EXERCISE DESCRIPTION:
Would you transcribe exactly the lines from the beginning of the records below through the line with "A look at one", both included, omitting the pictures?

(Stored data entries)

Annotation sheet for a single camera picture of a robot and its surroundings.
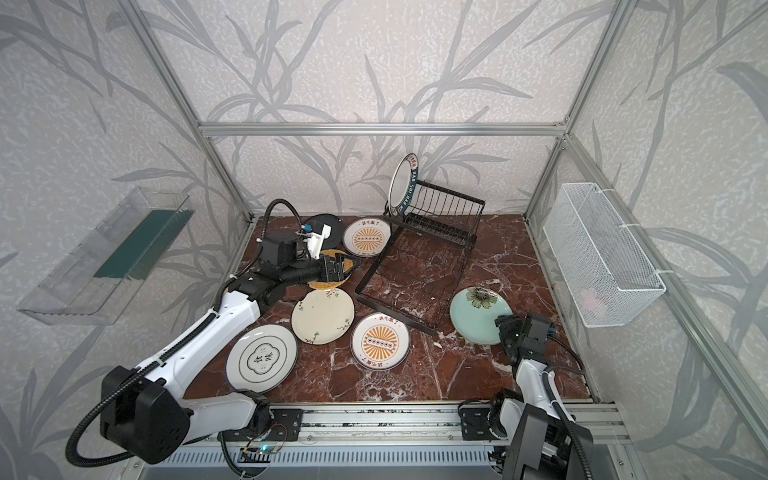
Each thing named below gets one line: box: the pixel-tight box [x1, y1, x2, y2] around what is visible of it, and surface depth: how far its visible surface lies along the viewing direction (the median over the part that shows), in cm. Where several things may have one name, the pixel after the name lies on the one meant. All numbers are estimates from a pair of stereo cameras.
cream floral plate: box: [291, 288, 355, 345], surface depth 93 cm
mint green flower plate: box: [450, 286, 513, 345], surface depth 96 cm
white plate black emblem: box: [225, 324, 299, 395], surface depth 85 cm
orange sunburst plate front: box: [350, 312, 411, 371], surface depth 89 cm
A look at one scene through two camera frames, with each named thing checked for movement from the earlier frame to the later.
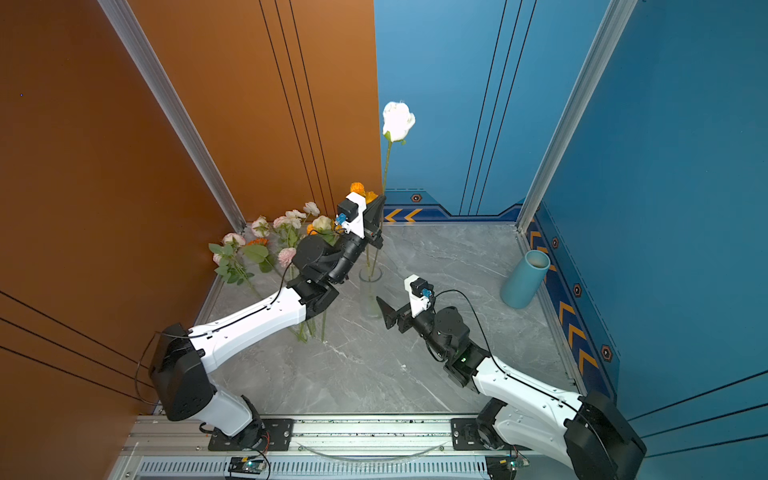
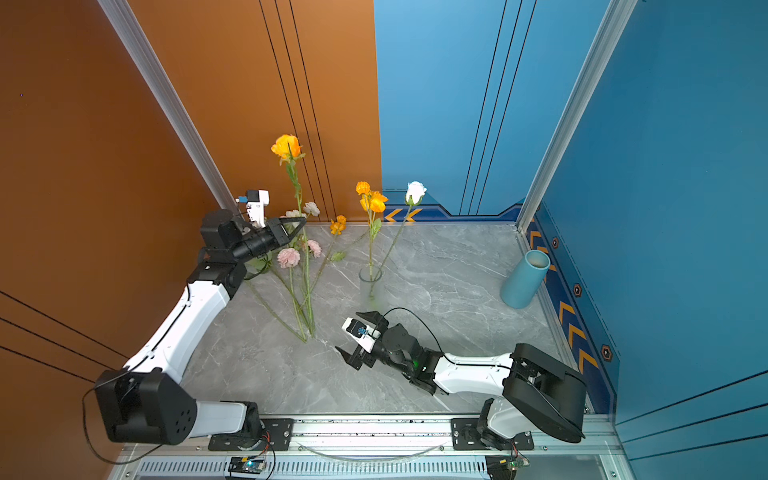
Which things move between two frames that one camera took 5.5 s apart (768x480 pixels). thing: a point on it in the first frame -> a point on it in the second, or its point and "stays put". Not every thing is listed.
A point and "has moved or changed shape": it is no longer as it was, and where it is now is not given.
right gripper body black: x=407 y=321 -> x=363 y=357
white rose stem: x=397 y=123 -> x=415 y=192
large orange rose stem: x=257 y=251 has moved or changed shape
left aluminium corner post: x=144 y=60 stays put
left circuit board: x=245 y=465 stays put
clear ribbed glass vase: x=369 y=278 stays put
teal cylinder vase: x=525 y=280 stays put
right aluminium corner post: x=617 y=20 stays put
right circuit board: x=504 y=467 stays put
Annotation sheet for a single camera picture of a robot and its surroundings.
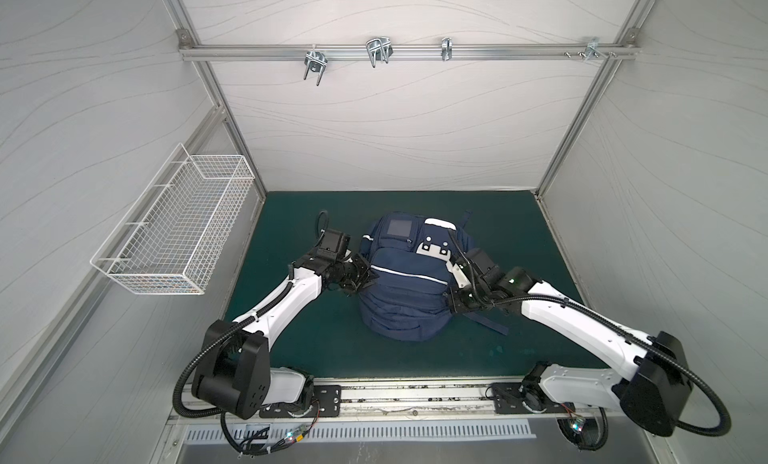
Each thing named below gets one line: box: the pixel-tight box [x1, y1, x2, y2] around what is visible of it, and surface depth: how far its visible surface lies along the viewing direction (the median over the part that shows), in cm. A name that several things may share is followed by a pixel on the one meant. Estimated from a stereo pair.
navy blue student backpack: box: [360, 211, 508, 341], surface depth 85 cm
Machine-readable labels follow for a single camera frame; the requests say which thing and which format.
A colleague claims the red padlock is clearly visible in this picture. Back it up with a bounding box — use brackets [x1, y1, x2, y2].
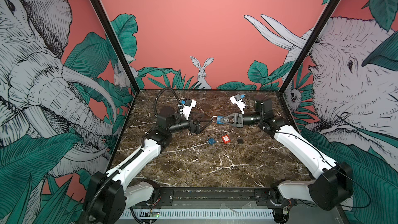
[222, 135, 231, 144]

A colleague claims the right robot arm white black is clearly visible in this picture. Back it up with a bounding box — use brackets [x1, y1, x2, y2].
[217, 96, 353, 211]

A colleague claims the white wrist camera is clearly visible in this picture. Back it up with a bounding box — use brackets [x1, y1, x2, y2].
[230, 94, 246, 114]
[178, 98, 197, 120]

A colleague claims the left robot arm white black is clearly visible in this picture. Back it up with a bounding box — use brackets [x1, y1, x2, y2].
[78, 100, 202, 224]

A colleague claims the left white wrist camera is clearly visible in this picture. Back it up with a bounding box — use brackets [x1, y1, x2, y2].
[178, 98, 197, 120]

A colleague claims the left black frame post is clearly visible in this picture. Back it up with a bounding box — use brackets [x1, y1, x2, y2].
[90, 0, 140, 94]

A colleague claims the right black frame post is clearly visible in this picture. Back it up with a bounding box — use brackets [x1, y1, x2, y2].
[278, 0, 341, 93]

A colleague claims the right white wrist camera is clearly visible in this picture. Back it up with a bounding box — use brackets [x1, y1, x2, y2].
[230, 94, 246, 114]

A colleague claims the white slotted cable duct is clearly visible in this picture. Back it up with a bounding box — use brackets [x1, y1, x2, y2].
[120, 208, 274, 220]

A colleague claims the black front mounting rail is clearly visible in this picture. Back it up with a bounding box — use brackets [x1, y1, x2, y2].
[124, 187, 340, 207]

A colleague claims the blue padlock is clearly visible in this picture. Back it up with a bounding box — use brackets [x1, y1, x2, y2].
[207, 137, 217, 145]
[211, 116, 224, 124]

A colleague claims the black frame post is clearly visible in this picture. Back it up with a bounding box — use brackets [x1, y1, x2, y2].
[90, 0, 140, 94]
[278, 0, 341, 93]

SOLUTION BELOW:
Annotation sheet for a single camera picture of a robot and its surroundings.
Each thing named below gets one line: box: the pixel-tight box [x1, y1, x2, y2] around what is visible of it, and surface depth: how far its visible surface lies along the viewing direction (the median over the part that shows), in cm. Where several things may have one name, the pixel after the name lies on the one meant. All numbers are estimates from a pair of stereo cameras.
cream floral plate: box: [291, 288, 355, 345], surface depth 93 cm
mint green flower plate: box: [450, 286, 513, 345], surface depth 96 cm
white plate black emblem: box: [225, 324, 299, 395], surface depth 85 cm
orange sunburst plate front: box: [350, 312, 411, 371], surface depth 89 cm
A look at one scene through two camera frames, with each named thing checked for movement from the earlier frame to the later.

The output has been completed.